15 de Outubro de 2017 Era o último dia completo que eu passaria em Ouro Preto. Então, eu o aproveitaria ao máximo indo de manhã à Mina do Chico Rei e à tarde na senzala da Casa dos Contos, dois lugares que eu estava muito ansiosa para conhecer. Depois de subir algumas ladeiras, que são extremamente comuns na cidade, eu cheguei no lugar onde ficava a mina. Admito que fiquei confusa. Pelas fotos que eu tinha visto, imaginei que seria um lugar no meio de uma pequena floresta, ou talvez em um jardim de uma casa cercada de árvores, mas era apenas uma entrada na parte de fora de uma casa, com todo o piso de cimento e sem nenhuma árvore.


Tive que colocar um capacete para proteger minha cabeça, o que foi muito útil, já que a batia o tempo todo, principalmente em caminhos estreitos. Eu ficava imaginando como seria bater a cabeça sem a proteção. O túnel da mina era pequeno, úmido e frio, mudando de tamanho em certos pontos. Foi horrível, eu só conseguia pensar nas pessoas escravizadas que fizeram tudo aquilo com as próprias mãos, sem ganhar nada em troca, e nas crianças que tinham que ficar naquele lugar desde cedo, só porque tinham uma cor de pele mais escura. Era tudo tão desumano. Não consigo entender como meu tataravô achava normal que seres humanos escravizassem outros seres humanos, e não entendo porque ele nunca fazia nada a respeito.

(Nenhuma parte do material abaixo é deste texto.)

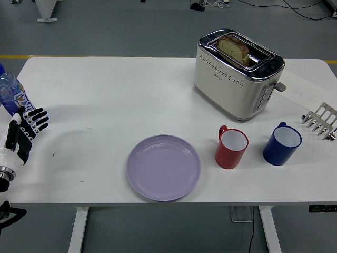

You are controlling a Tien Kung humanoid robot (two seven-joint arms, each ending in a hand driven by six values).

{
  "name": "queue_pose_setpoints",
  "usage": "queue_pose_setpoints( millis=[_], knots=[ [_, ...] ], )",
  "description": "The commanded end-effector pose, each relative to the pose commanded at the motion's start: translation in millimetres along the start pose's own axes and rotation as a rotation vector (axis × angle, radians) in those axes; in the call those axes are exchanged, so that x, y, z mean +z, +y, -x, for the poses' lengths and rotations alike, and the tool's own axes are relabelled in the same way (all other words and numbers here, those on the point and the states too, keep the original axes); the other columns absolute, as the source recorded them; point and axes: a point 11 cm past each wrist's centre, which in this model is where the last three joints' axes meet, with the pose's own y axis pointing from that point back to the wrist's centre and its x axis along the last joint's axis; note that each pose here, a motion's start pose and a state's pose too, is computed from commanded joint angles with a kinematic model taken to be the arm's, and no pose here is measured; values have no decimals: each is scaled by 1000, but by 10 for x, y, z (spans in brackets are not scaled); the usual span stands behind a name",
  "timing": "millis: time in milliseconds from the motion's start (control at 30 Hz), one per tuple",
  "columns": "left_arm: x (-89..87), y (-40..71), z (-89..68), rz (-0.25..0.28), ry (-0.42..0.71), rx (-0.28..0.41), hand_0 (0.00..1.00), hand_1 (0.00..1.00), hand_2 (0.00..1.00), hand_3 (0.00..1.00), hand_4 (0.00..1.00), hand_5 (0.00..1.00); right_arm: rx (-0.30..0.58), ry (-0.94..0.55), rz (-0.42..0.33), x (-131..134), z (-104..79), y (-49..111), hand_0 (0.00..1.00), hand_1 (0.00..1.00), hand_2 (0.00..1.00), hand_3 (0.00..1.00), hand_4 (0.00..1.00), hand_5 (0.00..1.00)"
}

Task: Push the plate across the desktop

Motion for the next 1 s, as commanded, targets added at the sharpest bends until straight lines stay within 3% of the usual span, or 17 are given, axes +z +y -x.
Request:
queue_pose_setpoints(
  millis=[1000],
  knots=[
    [15,-14,6,7,7,6,799,770,741,654,579,998,-12,-8,-15,-60,33,7,567,473,617,620,397,578]
  ],
)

Eu entendo que ele vivia em uma época completamente diferente da que eu vivo, a visão de mundo dele era diferente, mas não dá pra aceitar que isso fosse considerado normal, não importa onde ou quando. Eu saí da mina prestes a chorar, era tudo triste demais. Depois de almoçar, fui caminhando até o lugar onde ficava a senzala, tentando me preparar mentalmente para o que eu veria. Não foi muito melhor que a mina, pois tinha o mesmo sentimento triste no ar. Era um lugar grande, talvez do tamanho de uma sala de estar, mas se você começa a pensar na quantidade de gente que dormia lá fica muito pequeno de repente. Haviam tantos instrumentos de tortura que eram usados nos escravos, um mais terrível do que o outro.


Lรก era frio, mesmo que o dia estivesse quente do lado de fora, o que me fez pensar em como deveria ser mais frio ainda nas noites de inverno. Fui dormir triste naquela noite.


16 de Outubro de 2017 E, finalmente, chegou o dia em que eu iria embora de Ouro Preto. Eu fiz as minhas malas sem pressa e fiquei pensando em como a minha visão de mundo tinha mudado depois daquela viagem. Eu tinha visto e ouvido tantas coisas que seria difícil não querer voltar no futuro. Quando voltei para a rodoviária eu era outra pessoa, uma pessoa melhor.